Come ad Agrippa è venuto in mente di associare la melanconia alla visione divina? Perché la visione divina, che dovrebbe dare una gioia intensissima, qui è associata alla tristezza? Non è la tristezza di chi innocente patisce ingiustizia. Questa tristezza, come la tristezza di Cristo, ha il pegno della gioia futura e sottende la pace dell’anima unita Dio, ma è la tristezza di aver perduto irreparabilmente qualcosa che è impossibile recuperare. È la tristezza di chi ha peccato, ma non si pente, per cui, nella soddisfazione di aver accontentato il proprio orgoglio, ha perduto la speranza del perdono divino.

Così Agrippa scrisse la sua Occulta philosophia nella quale da una parte garantiva la possibilità della visione dell’Assoluto al di là di ogni concetto, ma dall’altra scrisse un trattato per sostenere la vanità di tutte le scienze dando mostra di uno sfrenato scetticismo. L’opera fu condannata dalla Sorbona; ma bastava che gli avessero detto: se metti in dubbio il valore di tutte le scienze, allora devi negare a quanto dici un valore scientifico.

In realtà, la tesi secondo la quale la genialità nascerebbe dalla melanconia, alla quale pertanto verrebbe data una funzione positiva, è una tesi del tutto campata per aria. La vera genialità suppone quanto di più opposto si possa pensare alla melanconia: suppone straordinarie energia, vitalità, fertilità, intuitività, produttività ed iniziativa psicoemotive, intellettuali e volontarie.

Quanto al sapere o vedere teologico o mistico, questo non suppone necessariamente la genialità, ma una retta fede, la sapienza, la purezza della coscienza morale e la pietà religiosa. Se per malinconia intendiamo la tristezza e un certo sconforto, ebbene, qui può occasionalmente inserirsi la melanconia, che meglio va chiamata malinconia, ma che poi, lungi dall’alimentare, occorre scacciare con forza secondo il consiglio di San Filippo Neri: «scrupoli e malinconia fuori di casa mia!». Quanto più sentiamo in noi la presenza di Dio, tanto più ogni malinconia scompare come nebbia al sole e subentra una gioia pura senza ombre e senza condizioni. 

La tristezza del melanconico non è, come alcuni credono, immotivata. Diciamo che non ha motivi ragionevoli, ma i motivi ci sono e sono quelli che ho indicato sopra: motivi organici nella melanconia come patologia. Qui capita che il melanconico fatichi a chiarire questi motivi, segno questo dell’indebolimento del tono psichico proprio della melanconia, per il quale il soggetto fatica ad analizzare sé stesso.
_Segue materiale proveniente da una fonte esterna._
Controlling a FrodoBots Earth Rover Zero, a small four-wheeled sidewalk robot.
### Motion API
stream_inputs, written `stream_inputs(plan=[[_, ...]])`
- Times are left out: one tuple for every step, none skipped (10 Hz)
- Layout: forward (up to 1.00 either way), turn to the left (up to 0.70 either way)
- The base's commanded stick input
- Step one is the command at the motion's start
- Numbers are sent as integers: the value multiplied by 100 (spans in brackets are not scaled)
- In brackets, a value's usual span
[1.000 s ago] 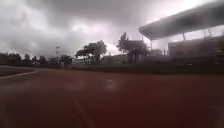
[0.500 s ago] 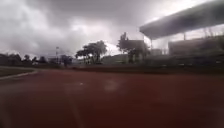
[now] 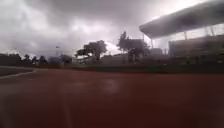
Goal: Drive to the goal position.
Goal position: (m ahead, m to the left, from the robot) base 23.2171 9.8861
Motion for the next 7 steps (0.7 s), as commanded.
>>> stream_inputs(plan=[[50,0],[50,0],[50,0],[50,0],[50,0],[50,0],[50,0]])
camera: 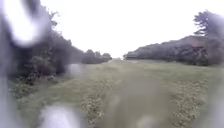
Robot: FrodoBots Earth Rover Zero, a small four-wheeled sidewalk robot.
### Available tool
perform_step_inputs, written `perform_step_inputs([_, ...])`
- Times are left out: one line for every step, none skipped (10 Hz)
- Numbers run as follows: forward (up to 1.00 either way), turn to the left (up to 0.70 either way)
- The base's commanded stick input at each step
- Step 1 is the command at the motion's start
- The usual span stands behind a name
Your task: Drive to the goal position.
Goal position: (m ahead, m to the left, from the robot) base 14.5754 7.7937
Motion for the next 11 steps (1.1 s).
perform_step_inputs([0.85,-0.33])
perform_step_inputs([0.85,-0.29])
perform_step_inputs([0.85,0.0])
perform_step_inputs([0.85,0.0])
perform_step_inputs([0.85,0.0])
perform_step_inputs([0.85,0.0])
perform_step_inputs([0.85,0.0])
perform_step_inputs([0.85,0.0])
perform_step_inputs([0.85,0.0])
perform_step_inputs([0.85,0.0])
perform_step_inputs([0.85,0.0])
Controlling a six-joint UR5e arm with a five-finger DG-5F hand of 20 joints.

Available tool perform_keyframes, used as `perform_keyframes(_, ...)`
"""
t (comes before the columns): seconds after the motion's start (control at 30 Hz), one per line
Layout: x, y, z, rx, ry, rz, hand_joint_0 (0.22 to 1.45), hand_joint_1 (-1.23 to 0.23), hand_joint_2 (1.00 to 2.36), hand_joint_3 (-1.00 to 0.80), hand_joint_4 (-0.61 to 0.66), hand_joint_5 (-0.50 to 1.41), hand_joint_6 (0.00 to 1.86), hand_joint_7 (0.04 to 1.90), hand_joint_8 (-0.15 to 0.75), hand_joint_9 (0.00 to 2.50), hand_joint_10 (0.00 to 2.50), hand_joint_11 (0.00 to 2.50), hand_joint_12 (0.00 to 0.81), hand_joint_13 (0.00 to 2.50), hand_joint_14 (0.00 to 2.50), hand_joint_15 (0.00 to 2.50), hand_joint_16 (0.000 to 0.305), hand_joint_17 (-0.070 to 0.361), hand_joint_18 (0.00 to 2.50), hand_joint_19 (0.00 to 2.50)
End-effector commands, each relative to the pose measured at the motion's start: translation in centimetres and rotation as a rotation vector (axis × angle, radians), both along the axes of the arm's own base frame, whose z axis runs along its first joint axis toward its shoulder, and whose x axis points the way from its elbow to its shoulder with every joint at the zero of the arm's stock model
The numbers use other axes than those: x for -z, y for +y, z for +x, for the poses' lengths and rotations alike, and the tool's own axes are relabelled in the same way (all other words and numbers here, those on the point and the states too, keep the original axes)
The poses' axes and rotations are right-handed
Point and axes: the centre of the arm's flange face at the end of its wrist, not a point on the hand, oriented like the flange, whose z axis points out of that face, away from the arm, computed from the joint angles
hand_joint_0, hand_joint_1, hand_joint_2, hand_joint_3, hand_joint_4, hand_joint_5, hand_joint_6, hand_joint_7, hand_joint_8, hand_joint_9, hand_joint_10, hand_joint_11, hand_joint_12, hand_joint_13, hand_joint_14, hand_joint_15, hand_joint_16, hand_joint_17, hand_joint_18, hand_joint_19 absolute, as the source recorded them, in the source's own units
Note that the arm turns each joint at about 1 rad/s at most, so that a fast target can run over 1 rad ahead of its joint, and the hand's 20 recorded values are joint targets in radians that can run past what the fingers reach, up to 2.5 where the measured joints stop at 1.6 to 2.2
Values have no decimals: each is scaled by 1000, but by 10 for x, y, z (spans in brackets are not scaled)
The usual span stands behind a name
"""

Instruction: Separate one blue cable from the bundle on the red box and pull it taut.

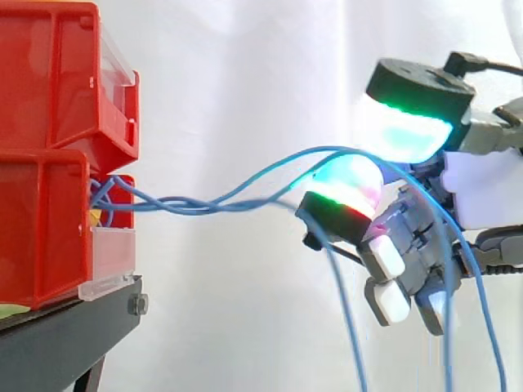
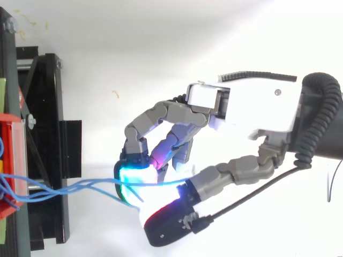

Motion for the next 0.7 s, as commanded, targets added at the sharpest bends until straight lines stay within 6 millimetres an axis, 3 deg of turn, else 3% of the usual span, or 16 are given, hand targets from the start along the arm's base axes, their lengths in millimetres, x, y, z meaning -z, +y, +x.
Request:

Oppure si danno motivi morali, se la malinconia è volontaria e magari fondata su false idee come quelle suesposte del «genio» o di Agrippa. In tal caso la malinconia si configura come peccato di orgoglio. Qui manca di umiltà; il malinconico è un impenitente senza interesse ad ottenere il perdono divino oppure è fissato nell’idea che Dio lo condanni.

Cerca allora un compenso nell’assumere toni spavaldi ed esibizionistici o buffoneschi, o mostra un’allegria forzata e indiscreta, perdendosi e dissipandosi un cose inutili o vane. Ma si rende egli stesso conto di recitare una commedia. 
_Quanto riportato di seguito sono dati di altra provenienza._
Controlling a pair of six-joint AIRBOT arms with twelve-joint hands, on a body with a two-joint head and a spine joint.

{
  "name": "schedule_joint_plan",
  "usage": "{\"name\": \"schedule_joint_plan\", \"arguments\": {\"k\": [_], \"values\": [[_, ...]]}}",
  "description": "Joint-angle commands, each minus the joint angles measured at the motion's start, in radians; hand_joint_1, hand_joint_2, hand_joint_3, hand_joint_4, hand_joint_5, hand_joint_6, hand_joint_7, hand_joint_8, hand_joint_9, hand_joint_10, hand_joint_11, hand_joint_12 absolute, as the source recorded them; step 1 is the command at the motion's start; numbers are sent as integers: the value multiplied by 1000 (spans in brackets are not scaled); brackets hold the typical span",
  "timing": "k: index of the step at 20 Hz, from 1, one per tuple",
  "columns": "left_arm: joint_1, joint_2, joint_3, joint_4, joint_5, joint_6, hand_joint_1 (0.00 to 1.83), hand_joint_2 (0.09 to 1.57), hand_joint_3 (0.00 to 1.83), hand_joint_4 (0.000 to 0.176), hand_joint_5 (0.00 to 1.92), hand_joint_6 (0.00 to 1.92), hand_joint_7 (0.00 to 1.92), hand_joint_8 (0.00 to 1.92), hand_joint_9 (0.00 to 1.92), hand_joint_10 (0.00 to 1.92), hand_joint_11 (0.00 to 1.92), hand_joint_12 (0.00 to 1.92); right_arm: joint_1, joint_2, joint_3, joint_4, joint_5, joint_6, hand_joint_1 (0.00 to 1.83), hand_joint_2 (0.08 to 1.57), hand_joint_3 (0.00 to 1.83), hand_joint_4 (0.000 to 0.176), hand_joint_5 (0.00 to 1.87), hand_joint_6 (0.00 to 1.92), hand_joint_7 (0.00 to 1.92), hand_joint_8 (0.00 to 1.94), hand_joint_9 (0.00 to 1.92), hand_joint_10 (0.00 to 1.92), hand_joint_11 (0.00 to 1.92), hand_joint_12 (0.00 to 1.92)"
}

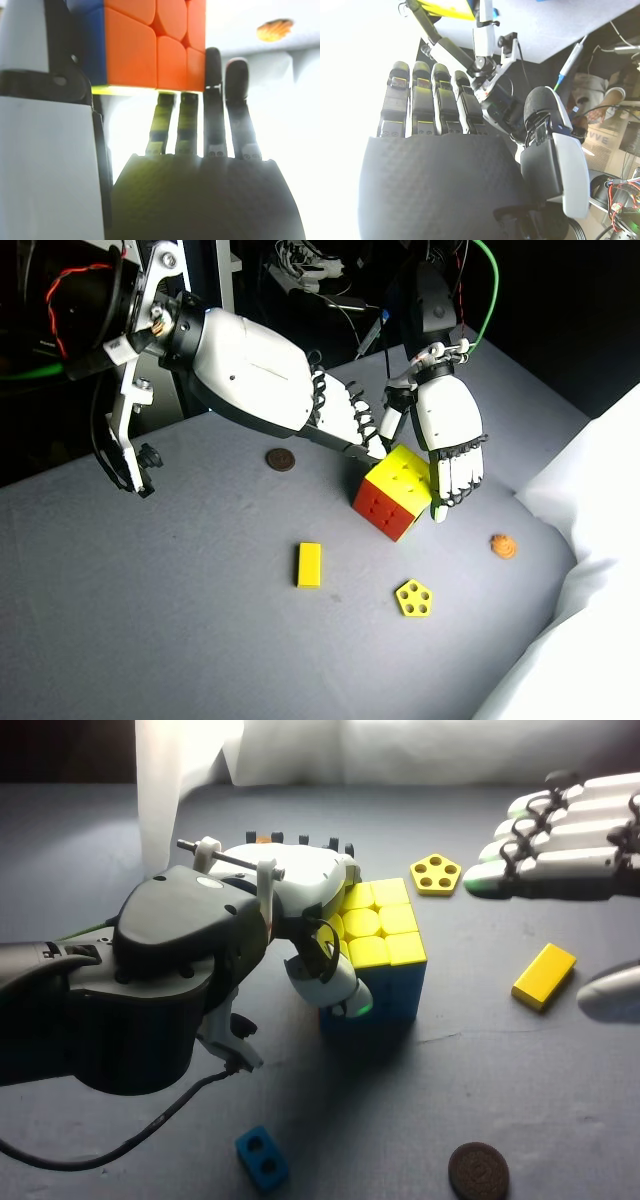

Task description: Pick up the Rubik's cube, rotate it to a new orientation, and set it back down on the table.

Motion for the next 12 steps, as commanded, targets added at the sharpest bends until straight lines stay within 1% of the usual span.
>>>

Il melanconico passa, per reazione disperata, da uno stato comportante una sensazione di colpevolezza, di depressione e di estrema debolezza psichica, in cui tutto gli sembra insensato e in cui nulla lo interessa ed attira la sua volontà, ad uno stato euforico di sovraeccitazione nel quale si avverte del tutto innocente nonché  possessore e fruente della totalità dell’essere e dell’assoluto.

Rimedi

Non mi fermo qui sulla cura psichiatrica che non è di mia competenza. Affronto invece brevemente l’aspetto morale. La prima cosa da fare è quello che ho già detto: occorre chiarire che l’educazione o anagogia della mente, al fine di renderla atta, docile, aperta e disponibile al dispiegamento del massimo delle sue forze, così che essa possa essere illuminata da Dio per quanto è possibile alle sue capacità, non ha bisogno tanto della genialità, concetto pagano legato alla magia, anche  se non privo di valore, quanto piuttosto della  sapienza, la hokmà biblica, il gusto delle cose divine, la sofìa, virtù dell’intelletto scoperta da Aristotele.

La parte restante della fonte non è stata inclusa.